Non-targeted metabolomics analysis was performed using an UltiMate 3000 ultra-performance liquid chromatography (UPLC) system coupled with a Q Exactive Plus high-resolution tandem mass spectrometer (Thermo Fisher Scientific, United States) at Shenzhen Wininnovate BIO Co., Ltd. Serum metabolites were extracted and analyzed in both positive and negative ion modes. Chromatographic separation was achieved on an ACQUITY UPLC HSS T3 column (100 mm × 2.1 mm, 1.7 μm, Waters, United States) at 50 °C, with a mobile phase of 0.1% formic acid in water (A) and 0.1% formic acid in acetonitrile (B) and a standard gradient at a flow rate of 0.3 mL min⁻¹.

Raw data were processed using XCMS (https://xcmsonline.scripps.edu) for peak detection and alignment. Metabolites were annotated by matching accurate mass (m/z) and retention time to entries in the Human Metabolome Database (HMDB, version 4.0) and the Kyoto Encyclopedia of Genes and Genomes (KEGG), with a mass tolerance of 10 ppm. Candidate identifications were further supported by isotopic distribution analysis and comparison of MS/MS fragments with composite libraries (LipidBlast v37, MassBank, HMDB v4.0, and an in-house spectrum database).
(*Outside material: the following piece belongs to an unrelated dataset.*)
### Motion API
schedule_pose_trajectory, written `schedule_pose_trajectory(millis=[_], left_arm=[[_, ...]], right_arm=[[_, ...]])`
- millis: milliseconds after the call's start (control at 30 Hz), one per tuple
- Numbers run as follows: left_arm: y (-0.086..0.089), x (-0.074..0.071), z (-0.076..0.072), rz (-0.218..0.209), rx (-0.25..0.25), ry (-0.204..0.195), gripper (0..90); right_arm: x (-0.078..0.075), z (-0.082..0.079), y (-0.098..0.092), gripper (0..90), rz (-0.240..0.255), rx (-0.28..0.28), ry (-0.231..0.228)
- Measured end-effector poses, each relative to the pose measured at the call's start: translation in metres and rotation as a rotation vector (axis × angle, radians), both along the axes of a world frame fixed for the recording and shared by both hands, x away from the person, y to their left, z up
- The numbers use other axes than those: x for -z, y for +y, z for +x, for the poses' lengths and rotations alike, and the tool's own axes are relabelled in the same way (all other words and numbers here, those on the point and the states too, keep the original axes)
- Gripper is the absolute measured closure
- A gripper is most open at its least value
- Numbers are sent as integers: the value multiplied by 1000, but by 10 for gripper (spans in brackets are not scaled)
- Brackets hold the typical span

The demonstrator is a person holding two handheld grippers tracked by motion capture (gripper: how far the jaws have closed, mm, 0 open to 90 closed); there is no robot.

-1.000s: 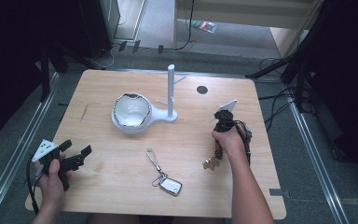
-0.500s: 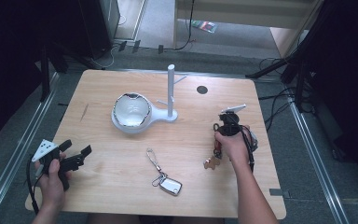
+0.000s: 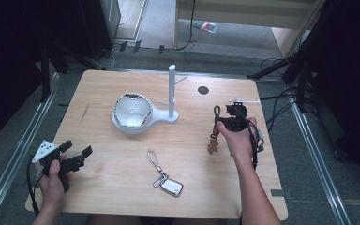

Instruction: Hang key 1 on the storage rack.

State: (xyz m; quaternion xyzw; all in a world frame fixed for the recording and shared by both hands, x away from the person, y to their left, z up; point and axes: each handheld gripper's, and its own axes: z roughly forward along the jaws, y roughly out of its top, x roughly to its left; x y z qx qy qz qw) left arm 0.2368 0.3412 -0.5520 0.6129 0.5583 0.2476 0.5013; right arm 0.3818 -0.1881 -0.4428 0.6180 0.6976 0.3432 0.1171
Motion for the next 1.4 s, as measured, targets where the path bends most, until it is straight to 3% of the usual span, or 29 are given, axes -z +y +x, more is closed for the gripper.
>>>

Detailed instrumental settings (e.g., voltages, gas pressures, injection times, AGC targets) are provided in the Supplementary Methods.

2.4 Screening and analysis of differentially expressed metabolites

Metabolomics data were subjected to preprocessing, including logarithmic transformation and z-score standardization. Missing value imputation was performed using half-minimum substitution. Principal component analysis (PCA) and orthogonal partial least-squares discriminant analysis (OPLS-DA) were employed to explore data structure and discriminate between groups. Differentially expressed metabolites (DEMs) were identified based on a significance threshold of P < 0.05, adjusted for multiple comparisons using the Benjamini–Hochberg false discovery rate (FDR) correction, and a variable importance in projection (VIP) score >1. Annotated metabolites, identified by matching against the Kyoto Encyclopedia of Genes and Genomes (KEGG) Compound database (https://www.genome.jp/kegg/compound/), were mapped to metabolic pathways using the KEGG Pathway database (https://www.genome.jp/kegg/pathway.html; Release 102.0). Pathway enrichment analysis was conducted using a hypergeometric distribution, with pathways deemed significantly enriched at P < 0.05.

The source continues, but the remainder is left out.